# help me find similar works



## volumina (Jun 29, 2013)

My first post here, greetings :tiphat:

I'm searching for classical works that share similarities with the following pieces:

*Ligeti:
*
Atmospheres
Volumina

*Bartok:
*
Music for Strings, Percussion, Celesta

*Penderecki:
*
Awakening of Jacob
Natura Sonoris
Polymorphia

I'm aware that one similarity between all the music I listed above is that it's all been used in the films of Stanley Kubrick, which leads me to believe (I hope I'm wrong) that perhaps they uniquely stand on their own and there isn't much else like it, at least by those composers..

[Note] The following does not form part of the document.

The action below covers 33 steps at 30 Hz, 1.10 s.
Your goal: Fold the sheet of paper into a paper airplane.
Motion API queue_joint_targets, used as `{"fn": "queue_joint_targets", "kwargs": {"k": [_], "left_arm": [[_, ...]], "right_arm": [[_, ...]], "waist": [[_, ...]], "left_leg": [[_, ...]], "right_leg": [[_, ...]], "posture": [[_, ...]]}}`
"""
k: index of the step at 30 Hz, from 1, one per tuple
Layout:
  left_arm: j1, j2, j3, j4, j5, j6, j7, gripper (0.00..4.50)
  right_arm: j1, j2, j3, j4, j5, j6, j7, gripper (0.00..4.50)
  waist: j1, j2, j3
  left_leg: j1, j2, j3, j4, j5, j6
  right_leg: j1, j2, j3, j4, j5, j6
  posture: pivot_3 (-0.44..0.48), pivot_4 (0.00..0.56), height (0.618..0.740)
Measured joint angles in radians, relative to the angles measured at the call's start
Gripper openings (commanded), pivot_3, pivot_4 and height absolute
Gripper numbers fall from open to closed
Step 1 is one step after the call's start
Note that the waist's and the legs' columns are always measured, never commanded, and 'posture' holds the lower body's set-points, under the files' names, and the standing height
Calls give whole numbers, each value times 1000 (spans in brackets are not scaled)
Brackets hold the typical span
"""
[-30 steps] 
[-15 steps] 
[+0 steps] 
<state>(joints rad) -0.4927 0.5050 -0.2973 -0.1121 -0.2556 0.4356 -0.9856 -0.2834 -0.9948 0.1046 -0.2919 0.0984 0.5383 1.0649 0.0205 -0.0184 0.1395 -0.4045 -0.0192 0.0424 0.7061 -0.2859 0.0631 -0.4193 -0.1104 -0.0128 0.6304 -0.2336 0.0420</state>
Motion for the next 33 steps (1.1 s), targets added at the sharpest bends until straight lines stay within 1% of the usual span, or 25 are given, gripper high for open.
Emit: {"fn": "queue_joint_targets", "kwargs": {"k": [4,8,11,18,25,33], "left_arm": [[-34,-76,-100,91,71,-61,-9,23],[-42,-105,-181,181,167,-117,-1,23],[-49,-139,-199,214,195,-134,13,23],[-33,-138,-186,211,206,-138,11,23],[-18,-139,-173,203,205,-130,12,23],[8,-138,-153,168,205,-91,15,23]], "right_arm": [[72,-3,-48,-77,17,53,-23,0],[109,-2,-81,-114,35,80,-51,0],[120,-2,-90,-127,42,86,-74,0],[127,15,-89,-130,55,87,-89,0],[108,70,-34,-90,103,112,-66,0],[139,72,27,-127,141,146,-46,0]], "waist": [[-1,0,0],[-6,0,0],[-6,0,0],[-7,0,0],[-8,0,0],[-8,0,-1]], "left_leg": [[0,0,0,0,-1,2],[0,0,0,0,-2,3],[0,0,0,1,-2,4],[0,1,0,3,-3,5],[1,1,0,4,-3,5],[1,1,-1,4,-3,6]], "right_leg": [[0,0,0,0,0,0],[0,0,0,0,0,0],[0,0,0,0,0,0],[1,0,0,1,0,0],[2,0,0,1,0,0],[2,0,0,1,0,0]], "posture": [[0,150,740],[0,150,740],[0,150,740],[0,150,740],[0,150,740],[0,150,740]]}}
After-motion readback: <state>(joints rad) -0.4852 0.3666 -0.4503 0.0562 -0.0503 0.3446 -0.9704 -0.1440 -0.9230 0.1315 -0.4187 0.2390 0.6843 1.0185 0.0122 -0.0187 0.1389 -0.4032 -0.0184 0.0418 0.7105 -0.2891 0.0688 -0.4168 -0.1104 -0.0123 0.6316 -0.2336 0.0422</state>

I'm not too versed in all of this music so I hope to be proven wrong here in this forum, and that there is a wealth of new music I may like, looking for suggestions.

I've also been listening/searching through the works of Gorecki, Lutoslawski, and Scelsi ("Ohoi for 16 strings" in particular I thought fit the particular niche I'm trying to find more of here.) Moments of Stravinsky's Firebird satisfied as well, but were fleeting. (I enjoy the entire Firebird Suite, but for the mood I'm looking for, only a few moments worked for me..


----------



## aleazk (Sep 30, 2011)

Ligeti:
Lontano 
Requiem
Lux aeterna
Clocks and clouds
Ramifications
Harmonies

You can also try:
Grisey - Partiels


----------



## Crudblud (Dec 29, 2011)

Friedrich Cerha's _Spiegel_ series of orchestral pieces might be a good candidate.

Iannis Xenakis' _Terretektorh_ may also fit the bill.


----------



## Toddlertoddy (Sep 17, 2011)

Penderecki: Threnody to the Victims of Hiroshima


----------



## RussianIvan (Jun 30, 2013)

Russian composer Schnittke was much influenced by Ligety - e.g. he has a work "Pianissimo" that is quite close to "Lontano". In his other works he is much more depressive, than Ligety.


----------



## Mahlerian (Nov 27, 2012)

You seem to be interested in 20th century-contemporary works featuring extended technique in a sustained mood of either mystery or tension.

Webern's Six Pieces for Orchestra might do the trick.


----------